In our pilot study, we found that not only BPAG1n but also α-internexin was absent in DRG neurons of adult dt mice. To study the relationship between the absence of α-internexin and the progressive neuronal loss in the DRG of dt mice, we further cultured DRG neurons from embryonic dt mutants. Immunocytochemical assay of cultured DRG neurons from dt embryos revealed that α-internexin was aggregated in the juxtanuclear cytoplasm and in the proximal region of axons, yet other IF proteins were widely distributed in all processes. Active caspase-3 activity was observed in the neurons with massive accumulation of α-internexin of dt mice. From our observations, we suggest that the interaction between BPAG1n and α-internexin may be one of the key factors involved in neuronal degeneration, and abnormal accumulation of α-internexin may impair the axonal transport and turn on subsequently the cascade of neuronal apoptosis in DRG neurons of dt mice.

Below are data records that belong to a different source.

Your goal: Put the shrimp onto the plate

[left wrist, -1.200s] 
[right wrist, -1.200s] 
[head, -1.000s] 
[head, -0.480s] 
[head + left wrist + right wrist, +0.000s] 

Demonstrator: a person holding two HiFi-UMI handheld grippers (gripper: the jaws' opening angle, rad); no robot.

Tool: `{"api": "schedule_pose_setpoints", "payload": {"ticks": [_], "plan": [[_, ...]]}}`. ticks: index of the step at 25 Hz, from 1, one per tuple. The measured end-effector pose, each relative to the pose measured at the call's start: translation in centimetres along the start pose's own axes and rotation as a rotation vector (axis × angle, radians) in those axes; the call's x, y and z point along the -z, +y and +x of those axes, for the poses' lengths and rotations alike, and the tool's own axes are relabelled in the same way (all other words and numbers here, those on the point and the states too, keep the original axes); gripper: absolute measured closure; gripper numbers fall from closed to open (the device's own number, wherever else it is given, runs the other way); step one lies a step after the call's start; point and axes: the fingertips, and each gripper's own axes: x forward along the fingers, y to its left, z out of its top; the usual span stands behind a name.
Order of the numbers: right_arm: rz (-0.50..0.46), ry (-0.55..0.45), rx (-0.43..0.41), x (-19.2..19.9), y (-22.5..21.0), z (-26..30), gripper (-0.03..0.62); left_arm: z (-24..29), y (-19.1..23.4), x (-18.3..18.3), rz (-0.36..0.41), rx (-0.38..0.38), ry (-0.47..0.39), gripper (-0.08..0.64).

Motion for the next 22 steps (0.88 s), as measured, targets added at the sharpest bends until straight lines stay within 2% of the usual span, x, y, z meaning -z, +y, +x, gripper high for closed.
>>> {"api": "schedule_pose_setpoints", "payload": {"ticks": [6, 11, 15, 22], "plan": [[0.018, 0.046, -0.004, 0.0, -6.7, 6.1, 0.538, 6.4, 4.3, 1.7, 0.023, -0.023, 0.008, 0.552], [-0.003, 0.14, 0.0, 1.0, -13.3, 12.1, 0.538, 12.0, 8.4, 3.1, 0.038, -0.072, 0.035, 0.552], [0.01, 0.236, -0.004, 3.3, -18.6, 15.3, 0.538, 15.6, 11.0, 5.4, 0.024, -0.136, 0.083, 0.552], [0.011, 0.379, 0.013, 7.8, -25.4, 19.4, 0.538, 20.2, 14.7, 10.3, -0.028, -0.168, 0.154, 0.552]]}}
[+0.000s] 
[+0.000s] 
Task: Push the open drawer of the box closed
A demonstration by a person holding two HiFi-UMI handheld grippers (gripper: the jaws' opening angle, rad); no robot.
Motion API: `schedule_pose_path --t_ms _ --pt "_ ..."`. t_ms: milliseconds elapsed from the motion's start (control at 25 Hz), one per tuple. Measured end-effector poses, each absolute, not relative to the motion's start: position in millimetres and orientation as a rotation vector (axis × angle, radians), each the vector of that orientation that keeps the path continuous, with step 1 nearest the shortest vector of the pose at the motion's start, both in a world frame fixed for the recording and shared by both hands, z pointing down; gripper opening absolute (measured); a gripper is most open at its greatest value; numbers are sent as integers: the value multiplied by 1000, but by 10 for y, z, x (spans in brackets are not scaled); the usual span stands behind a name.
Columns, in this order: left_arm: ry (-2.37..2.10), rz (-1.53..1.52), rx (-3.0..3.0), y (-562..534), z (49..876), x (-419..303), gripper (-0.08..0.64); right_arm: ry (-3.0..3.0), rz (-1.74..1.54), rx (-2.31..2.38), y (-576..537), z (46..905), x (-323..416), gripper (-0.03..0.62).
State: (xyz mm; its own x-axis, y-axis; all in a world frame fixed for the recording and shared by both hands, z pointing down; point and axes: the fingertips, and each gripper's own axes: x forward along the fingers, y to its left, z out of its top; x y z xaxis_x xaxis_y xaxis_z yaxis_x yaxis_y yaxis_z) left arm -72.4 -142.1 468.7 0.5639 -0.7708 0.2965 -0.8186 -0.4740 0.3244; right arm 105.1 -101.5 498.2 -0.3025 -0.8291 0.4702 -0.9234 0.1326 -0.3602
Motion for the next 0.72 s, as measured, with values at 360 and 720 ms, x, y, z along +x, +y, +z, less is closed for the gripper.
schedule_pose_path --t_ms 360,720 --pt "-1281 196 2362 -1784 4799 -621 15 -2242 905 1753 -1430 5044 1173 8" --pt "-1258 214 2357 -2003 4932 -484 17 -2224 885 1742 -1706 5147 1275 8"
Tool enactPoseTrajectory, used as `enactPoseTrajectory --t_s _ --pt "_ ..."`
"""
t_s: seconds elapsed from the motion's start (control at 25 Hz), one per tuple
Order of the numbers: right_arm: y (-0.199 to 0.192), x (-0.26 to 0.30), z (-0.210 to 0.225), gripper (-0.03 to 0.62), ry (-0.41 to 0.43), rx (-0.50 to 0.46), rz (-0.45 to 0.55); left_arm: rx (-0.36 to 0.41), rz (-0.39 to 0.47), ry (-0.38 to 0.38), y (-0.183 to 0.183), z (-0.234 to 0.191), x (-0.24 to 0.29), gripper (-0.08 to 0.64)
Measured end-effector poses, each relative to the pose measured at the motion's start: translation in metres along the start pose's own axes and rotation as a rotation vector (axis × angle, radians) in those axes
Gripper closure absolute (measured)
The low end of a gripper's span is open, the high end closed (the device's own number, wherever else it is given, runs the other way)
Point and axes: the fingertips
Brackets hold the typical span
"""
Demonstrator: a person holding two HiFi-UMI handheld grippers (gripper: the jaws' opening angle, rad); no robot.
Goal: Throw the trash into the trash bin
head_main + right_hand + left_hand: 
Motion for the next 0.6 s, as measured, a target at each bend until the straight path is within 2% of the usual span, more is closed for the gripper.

Immunofluorescence staining revealed that α-internexin is a major component in the swelling axon, and that an abnormal translocation of α-internexin in the nucleus of spinal motor neuron in dt mice. This abnormal translocation of α-internexin in the nucleus of spinal motor neuron was also confirmed by Western blotting and immunoelectron microscopy. Cell death of spinal motor neurons was further tested by TUNEL assay, and no positive cells could be identified from spinal motor neurons in dt mice. All these results indicated that the spinal motor neuron, unlike the DRG neuron, keep surviving after accumulation of α-internexin in the swelling axon and abnormal translocation of α-internexin in the cell nucleus. We suggest the capacity of multipolar spinal motor neurons to resist the neuronal IF aggregation is better than that of DRG neurons.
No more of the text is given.